A very specific period of SEB history: Volkswagen AG took the decision that when European Beetle production ceased at the Emden plant in January 1978 the dwindling demand for new Beetles in Germany and a limited number of other European countries including, initially, West Germany, Austria, Belgium, the Netherlands, Italy, and Switzerland, could be satisfied by importation of Beetles from the Mexican Puebla factory.
This Mexican export model was different from the Mexican home market Beetle in several detail respects including having the familiar (to European owners) 1200 cc 34 PS DIN instead of the home market 1600cc 50 PS DIN unit. Outwardly the cars looked very similar indeed to the 1976 – 1978 European production 1200L’s. The main external differences being that they retained the engine lids from the home market 1600cc model having the European style four sets of air intake louvres until July 1981 (for the 1982 model year onwards).
For the 1982 model year through to the 1985 model year these Mexican imports were fitted with the plain, unvented lids traditionally seen on 1200cc Beetles. Other minor external differences included the fitting of chrome trimmed running boards and the fact that the cars had plain, smooth surfaced, rear valance panels below the engine lid and between the rear wings rather than the style of panel fitted to all late series European Beetles that had a humped shape panel designed to accommodate models fitted with emission control exhaust system.
The officially unpredicted upturn in European sales of new Beetles immediately post 1978 prompted the release of what is arguably the most orchestrated series of SEBs. Unlike the European production SEBs the Mexican imports did not draw on particularly special paint colours, although several of the editions were released in the first year a particular colour was included in Volkswagen paint charts. The colours were however different from the normal series colours the Mexican Beetles were available for Europe in. The paint colours were tastefully complemented by unique interior colours and on most editions bodywork trim in the form of motif lining and/or badging.
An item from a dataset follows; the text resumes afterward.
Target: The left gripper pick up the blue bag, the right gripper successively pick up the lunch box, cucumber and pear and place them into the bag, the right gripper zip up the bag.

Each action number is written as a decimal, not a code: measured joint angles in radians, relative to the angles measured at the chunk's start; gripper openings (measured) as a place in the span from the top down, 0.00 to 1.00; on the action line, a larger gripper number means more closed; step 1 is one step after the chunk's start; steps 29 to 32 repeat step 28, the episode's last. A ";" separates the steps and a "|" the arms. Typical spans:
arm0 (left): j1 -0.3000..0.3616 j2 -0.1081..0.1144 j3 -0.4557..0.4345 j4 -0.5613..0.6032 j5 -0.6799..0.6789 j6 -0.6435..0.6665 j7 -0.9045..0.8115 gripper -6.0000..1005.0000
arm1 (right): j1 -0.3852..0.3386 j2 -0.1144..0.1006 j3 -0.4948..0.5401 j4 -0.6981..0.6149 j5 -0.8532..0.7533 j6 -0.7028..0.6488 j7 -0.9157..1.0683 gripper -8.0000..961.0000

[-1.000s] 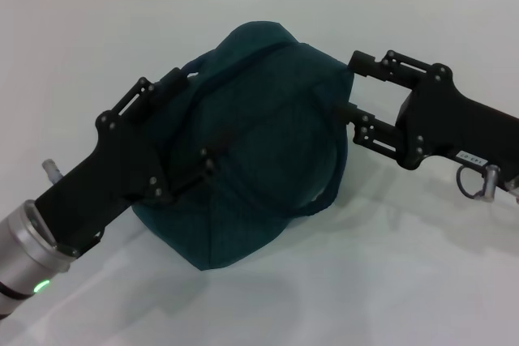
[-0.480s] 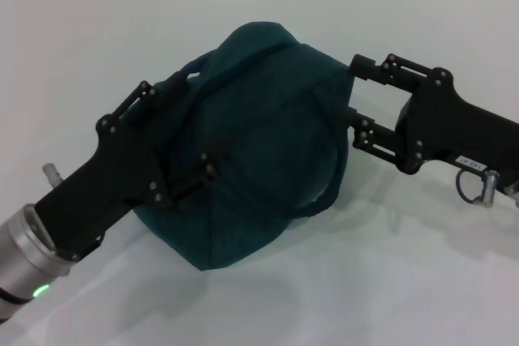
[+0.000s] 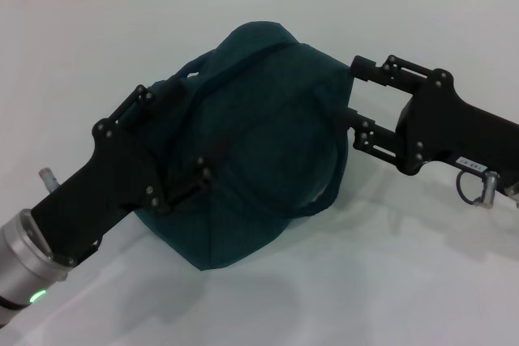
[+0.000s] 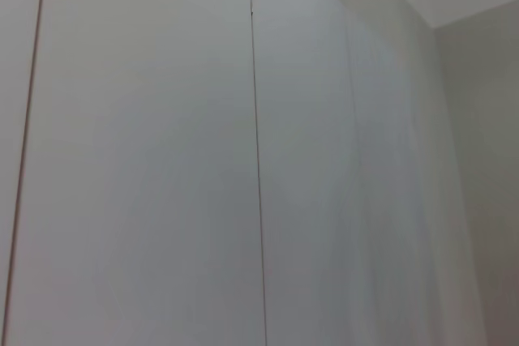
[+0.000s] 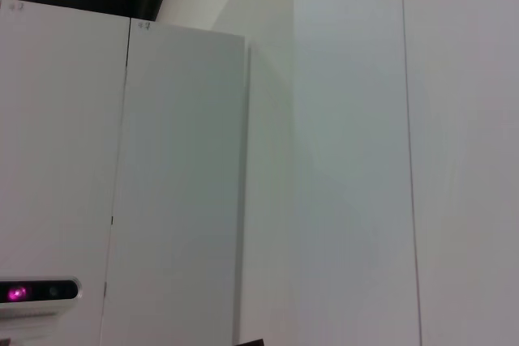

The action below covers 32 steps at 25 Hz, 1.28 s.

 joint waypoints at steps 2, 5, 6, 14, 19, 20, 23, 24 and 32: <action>0.001 0.000 0.000 0.000 0.000 0.000 0.000 0.19 | 0.000 0.000 0.000 0.000 0.000 0.001 0.000 0.40; 0.002 0.000 0.000 0.000 0.000 0.000 0.000 0.19 | 0.000 0.001 0.001 0.000 0.001 0.002 0.000 0.40; 0.002 0.000 0.000 0.000 0.000 0.000 0.000 0.19 | 0.000 0.001 0.001 0.000 0.001 0.002 0.000 0.40; 0.002 0.000 0.000 0.000 -0.001 -0.002 0.000 0.19 | 0.000 0.003 0.005 0.007 0.003 0.002 -0.012 0.40; 0.002 0.000 0.000 0.000 0.000 -0.005 0.000 0.19 | 0.000 0.005 0.006 0.008 0.003 -0.001 -0.026 0.40; 0.002 0.000 0.000 0.000 0.000 -0.006 0.000 0.19 | 0.000 0.005 0.006 0.008 0.003 0.000 -0.026 0.40; 0.000 0.000 0.000 0.000 0.000 -0.008 0.000 0.19 | 0.003 0.006 0.006 0.011 0.003 0.005 -0.026 0.40; 0.000 0.000 0.000 0.000 0.000 -0.009 0.000 0.19 | 0.003 0.006 0.004 0.011 0.003 0.005 -0.026 0.40; 0.000 0.000 0.002 0.000 0.000 -0.009 0.013 0.19 | 0.003 0.006 0.000 0.011 0.003 -0.001 -0.026 0.40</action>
Wheel treatment on all but the 1985 50Jahr edition were standard, not sports, but made special by use of body matching/complementing paint finishes and on some editions addition of trim rings.
In terms of historical documentation some of the best SEB sales literature ever produced by Volkswagenwerke was published for most of these editions. Consistent with many of the brochures produced for other special edition Volkswagens of the period (Golfs etc., ) the four page brochures were lavishly illustrated with factory studio photographs of whole car and detail shots and very much carried corporate image feel that associated them with the literature produced for the normal series production ranges.
In terms of Volkswagen production history the 50Jahr edition was a landmark edition in several respects and planned to coincide not only with the cessation of (official) sales of new Beetles in Europe but with the extensive celebrations held in Wolfsburg in October 1985 to celebrate the 50th anniversary of the Beetle.
Interestingly the Mexican SEBs imported into Europe 1981–1985 (1986, 2004) have become almost as popular as subjects in model manufactures catalogues as the preceding era of European produced SEBs.